Attorney-at-Law

MONEY-BACK GUARANTEE MEETS THE BOSS HOSS

In Uncategorized on 11/30/2016 at 16:44

Is the failure to get the Boss Hoss Section 6751(b) sign-off fatal to a 20% substantial understatement penalty added to a revised SNOD? Tax Court spends 106 pages on this angelic tapdance, and ex-Ch J Michael B (“Iron Mike”) Thornton, writing for the majority, says it isn’t; Tax Court can fix it on the trial.

Negatory, says that Obliging Jurist Judge David  Gustafson, the majority just gutted Section 6751(b).

Not heeding USCADC’s throw of the dictionary at Judge Lauber (see my blogpost “Revenez, Enfants de la Patrie,” 9/21/16), ex-Ch J Iron Mike belabors the word “making” in a two-page, three-paragraph footnote to show that the Boss Hoss can sign off even after Tax Court’s opinion, because assessment is barred prior thereto.

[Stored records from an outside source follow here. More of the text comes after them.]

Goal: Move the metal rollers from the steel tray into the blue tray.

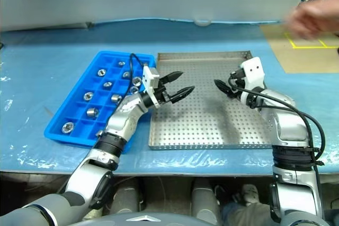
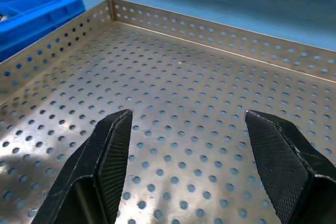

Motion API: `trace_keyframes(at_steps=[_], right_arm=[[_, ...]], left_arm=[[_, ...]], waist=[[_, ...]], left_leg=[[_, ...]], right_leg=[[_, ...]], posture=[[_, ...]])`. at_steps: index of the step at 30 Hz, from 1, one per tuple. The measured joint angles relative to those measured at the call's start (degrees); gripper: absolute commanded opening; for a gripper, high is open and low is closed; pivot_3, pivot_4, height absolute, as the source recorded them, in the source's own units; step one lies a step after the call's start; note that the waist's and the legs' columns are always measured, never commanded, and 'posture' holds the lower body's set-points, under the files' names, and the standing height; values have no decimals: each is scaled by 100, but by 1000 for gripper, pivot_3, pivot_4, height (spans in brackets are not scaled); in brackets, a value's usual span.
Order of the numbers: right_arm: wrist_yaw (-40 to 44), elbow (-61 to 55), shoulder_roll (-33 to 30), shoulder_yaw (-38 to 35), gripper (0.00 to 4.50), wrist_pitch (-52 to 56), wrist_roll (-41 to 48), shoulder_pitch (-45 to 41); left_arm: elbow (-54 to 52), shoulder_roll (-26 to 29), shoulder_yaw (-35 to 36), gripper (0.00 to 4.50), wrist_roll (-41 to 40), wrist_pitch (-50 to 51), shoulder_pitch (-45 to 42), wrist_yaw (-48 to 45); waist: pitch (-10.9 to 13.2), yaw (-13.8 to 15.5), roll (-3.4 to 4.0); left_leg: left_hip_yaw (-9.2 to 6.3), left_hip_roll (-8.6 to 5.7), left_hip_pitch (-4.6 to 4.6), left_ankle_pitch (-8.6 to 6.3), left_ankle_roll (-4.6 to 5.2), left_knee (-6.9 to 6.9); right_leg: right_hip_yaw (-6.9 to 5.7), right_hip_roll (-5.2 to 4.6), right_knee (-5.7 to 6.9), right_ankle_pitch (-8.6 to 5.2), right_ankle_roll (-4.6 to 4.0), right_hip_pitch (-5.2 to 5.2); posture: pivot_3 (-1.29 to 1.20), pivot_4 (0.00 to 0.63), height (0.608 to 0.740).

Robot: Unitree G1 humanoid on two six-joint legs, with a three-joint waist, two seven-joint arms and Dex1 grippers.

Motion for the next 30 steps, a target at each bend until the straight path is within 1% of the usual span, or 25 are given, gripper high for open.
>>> trace_keyframes(at_steps=[4,9,14,30], right_arm=[[21,267,1,52,3584,-124,-17,-18],[60,466,0,191,3584,-242,-40,-81],[109,482,-3,314,3584,-357,-146,-131],[-16,482,-9,296,3584,-407,-162,-70]], left_arm=[[-294,86,-3,4347,1,109,196,78],[-502,124,-53,4347,7,192,342,139],[-522,125,-102,4347,28,192,340,146],[-476,110,-110,4347,28,177,249,101]], waist=[[0,59,0],[0,65,0],[0,68,0],[1,61,-1]], left_leg=[[0,0,1,0,0,0],[0,0,1,0,-1,-1],[0,0,0,0,-2,-3],[2,0,-3,0,-2,-11]], right_leg=[[0,0,0,0,0,1],[0,0,1,0,0,0],[0,0,-1,0,1,-1],[0,0,-7,-3,4,-6]], posture=[[-194,150,740],[-191,150,740],[-200,150,740],[-220,150,740]])
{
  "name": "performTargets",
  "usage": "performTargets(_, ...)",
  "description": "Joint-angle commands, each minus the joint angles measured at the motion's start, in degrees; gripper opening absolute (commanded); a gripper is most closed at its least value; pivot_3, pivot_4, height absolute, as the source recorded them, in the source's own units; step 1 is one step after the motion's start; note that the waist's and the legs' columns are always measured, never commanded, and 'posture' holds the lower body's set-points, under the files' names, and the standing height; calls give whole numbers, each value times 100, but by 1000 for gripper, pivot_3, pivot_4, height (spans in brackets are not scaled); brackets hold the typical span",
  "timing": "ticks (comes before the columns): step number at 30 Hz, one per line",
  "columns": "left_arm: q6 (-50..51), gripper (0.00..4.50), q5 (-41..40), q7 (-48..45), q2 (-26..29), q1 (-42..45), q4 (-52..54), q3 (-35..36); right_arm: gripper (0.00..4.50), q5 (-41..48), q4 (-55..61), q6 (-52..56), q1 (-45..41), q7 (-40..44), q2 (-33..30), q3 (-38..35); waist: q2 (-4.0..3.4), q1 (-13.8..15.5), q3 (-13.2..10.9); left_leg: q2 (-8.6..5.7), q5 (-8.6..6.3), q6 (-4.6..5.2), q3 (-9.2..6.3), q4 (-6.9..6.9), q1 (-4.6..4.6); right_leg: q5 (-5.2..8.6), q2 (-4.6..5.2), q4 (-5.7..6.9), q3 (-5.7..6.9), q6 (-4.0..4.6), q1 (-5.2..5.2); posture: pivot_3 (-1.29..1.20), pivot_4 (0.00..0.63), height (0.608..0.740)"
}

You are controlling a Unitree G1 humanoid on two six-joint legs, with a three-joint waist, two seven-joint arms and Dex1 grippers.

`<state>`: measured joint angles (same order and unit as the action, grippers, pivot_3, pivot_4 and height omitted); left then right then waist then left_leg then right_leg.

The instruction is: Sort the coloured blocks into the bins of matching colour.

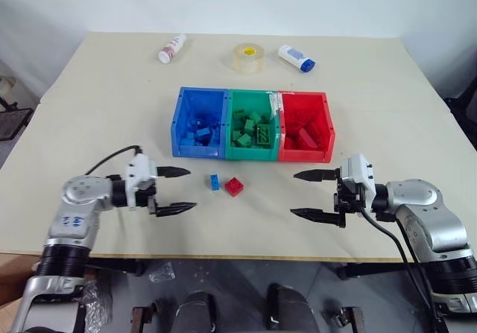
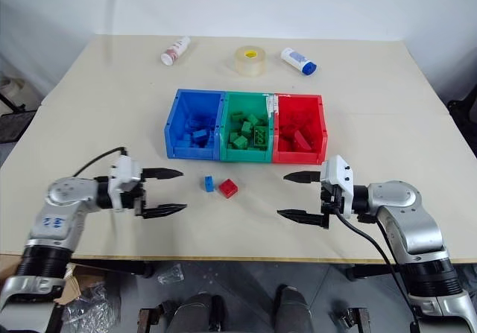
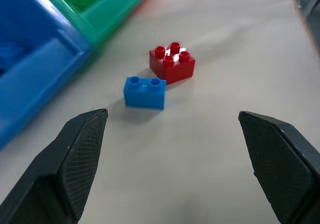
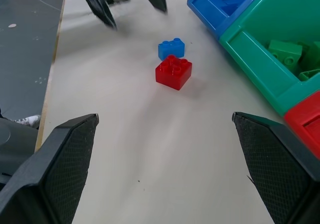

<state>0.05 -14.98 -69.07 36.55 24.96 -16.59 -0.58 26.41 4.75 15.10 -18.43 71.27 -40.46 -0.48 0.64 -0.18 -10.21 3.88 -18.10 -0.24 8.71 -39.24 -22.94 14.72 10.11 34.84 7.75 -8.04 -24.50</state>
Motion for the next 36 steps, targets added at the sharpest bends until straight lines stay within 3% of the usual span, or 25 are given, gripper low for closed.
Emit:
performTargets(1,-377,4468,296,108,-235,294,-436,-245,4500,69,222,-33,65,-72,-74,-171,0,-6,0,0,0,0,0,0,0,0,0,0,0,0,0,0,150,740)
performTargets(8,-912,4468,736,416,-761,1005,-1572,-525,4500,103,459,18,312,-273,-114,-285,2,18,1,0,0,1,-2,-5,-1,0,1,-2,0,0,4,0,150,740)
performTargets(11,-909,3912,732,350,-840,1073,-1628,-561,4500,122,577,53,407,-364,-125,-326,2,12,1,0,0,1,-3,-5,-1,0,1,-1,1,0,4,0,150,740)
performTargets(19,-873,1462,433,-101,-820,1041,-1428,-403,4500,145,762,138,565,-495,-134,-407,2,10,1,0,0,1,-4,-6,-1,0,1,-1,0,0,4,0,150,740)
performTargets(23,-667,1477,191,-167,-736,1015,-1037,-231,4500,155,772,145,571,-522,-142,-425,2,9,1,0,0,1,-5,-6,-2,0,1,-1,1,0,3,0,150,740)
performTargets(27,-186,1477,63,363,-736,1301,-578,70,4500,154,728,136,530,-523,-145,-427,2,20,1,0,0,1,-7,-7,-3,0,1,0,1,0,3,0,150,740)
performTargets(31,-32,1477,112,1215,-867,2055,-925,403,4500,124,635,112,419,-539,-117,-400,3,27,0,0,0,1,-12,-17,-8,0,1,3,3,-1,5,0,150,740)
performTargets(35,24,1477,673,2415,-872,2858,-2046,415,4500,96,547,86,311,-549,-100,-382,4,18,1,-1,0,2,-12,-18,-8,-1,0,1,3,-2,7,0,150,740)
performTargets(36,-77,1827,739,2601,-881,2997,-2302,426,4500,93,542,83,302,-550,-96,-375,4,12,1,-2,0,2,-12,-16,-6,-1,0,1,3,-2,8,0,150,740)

Read all about it (if you suffer from terminal insomnia) in Lawrence G. Graev and Lorna Graev. 147 T. C. 16, filed 11/30/16.

And if you’re a total grammar-polizei type, try this for size: “(‘The present participle, infinitive, and gerund are not confined to reference to present time.’); Sidney Greenbaum, The Oxford English Grammar 277 (1996) (‘The time reference of the participle clause is inferred from the host clause’).  In sec. 6751(b)(1), ‘making’ functions without specific tense, much as it does in this statement:  ‘We should respect the individual making such an argument’.  This statement obviously does not mean, as the dissent’s analysis would suggest, that we should respect this type of individual only while such an argument is being made.  Rather, in this example, as in the statute, ‘making’ is part of a reduced adjectival clause modifying ‘individual’–it tells which ‘individual’ without indicating when exactly the ‘making’ occurred, occurs, or will occur.

“Furthermore, in sec. 6751(b)(1) the ‘making’ clause is itself part of a larger adjectival prepositional phrase, ‘of the individual making such determination’ modifying ‘supervisor’–it tells which supervisor, without indicating when the supervisor’s action of approving the initial determination occurs or will occur (although from the context we know that the supervisor’s approval must follow the subordinate’s determination, as explained in the text above).  At most, the verb form ‘making’ might suggest that the immediate supervisor giving the approval should be the same immediate supervisor who held that position at the time of the making of the initial determination, as opposed to someone who might have held that position at some other time.  And although the dissent initially refers to ‘making’ as an adjective, ultimately the dissent finds it necessary to assign it an adverbial function, paraphrasing the statute by using an adverbial ‘when’ clause not found in the statute and then for good measure inserting into the statute an extra word, so as to state:  ‘[T]he statute indicates that the supervisor must act when ‘the individual [is] making such determination.’  See dissenting op. p. 80. But that is not what the statute says, and that is not what it means.” 147 T. C. 16, at pp. 30-31, footnote 15 (in part only; there’s more, but you get the idea).

Judge Gustafson has the better argument. Before imposing a penalty, a RO has to get a sign-off from the Boss Hoss.  It is not “harmless error” if s/he doesn’t. It doesn’t matter if the petitioner isn’t ambushed. Before the hammer falls the shadow, ex-Ch J Iron Mike, and it’s the shadow Congress put there. And to wait until after the trial to get the sign-off makes the sign-off meaningless. A statute is not to be construed to create an absurd result.

Incidentally, I doubt one Senator or Representative in the whole 538, whether in 1998 or any time since, had or has the slightest idea what that footnote means, or even thought about it when this statute was enacted. They wanted to rein in the examination types by having someone with bars on their shoulders sign off before launching missiles.

The well-known firm of Tax Court practitioners sometimes herein and elsewhere referred to as The Jersey Boys lost this one, and they shouldn’t have. Does the client have enough left to appeal?

Of course, the Graevs went down on their historic façade easement with a money-back guarantee, with which the majority tosses their reasonable reliance and substantial authority arguments in sustaining the 20% substantial understatement chop, which is all that is at issue here.

For the backstory, see my blogposts “Money-Back Guarantee,” 6/24/13, and “Penalty Kick,” 4/17/14.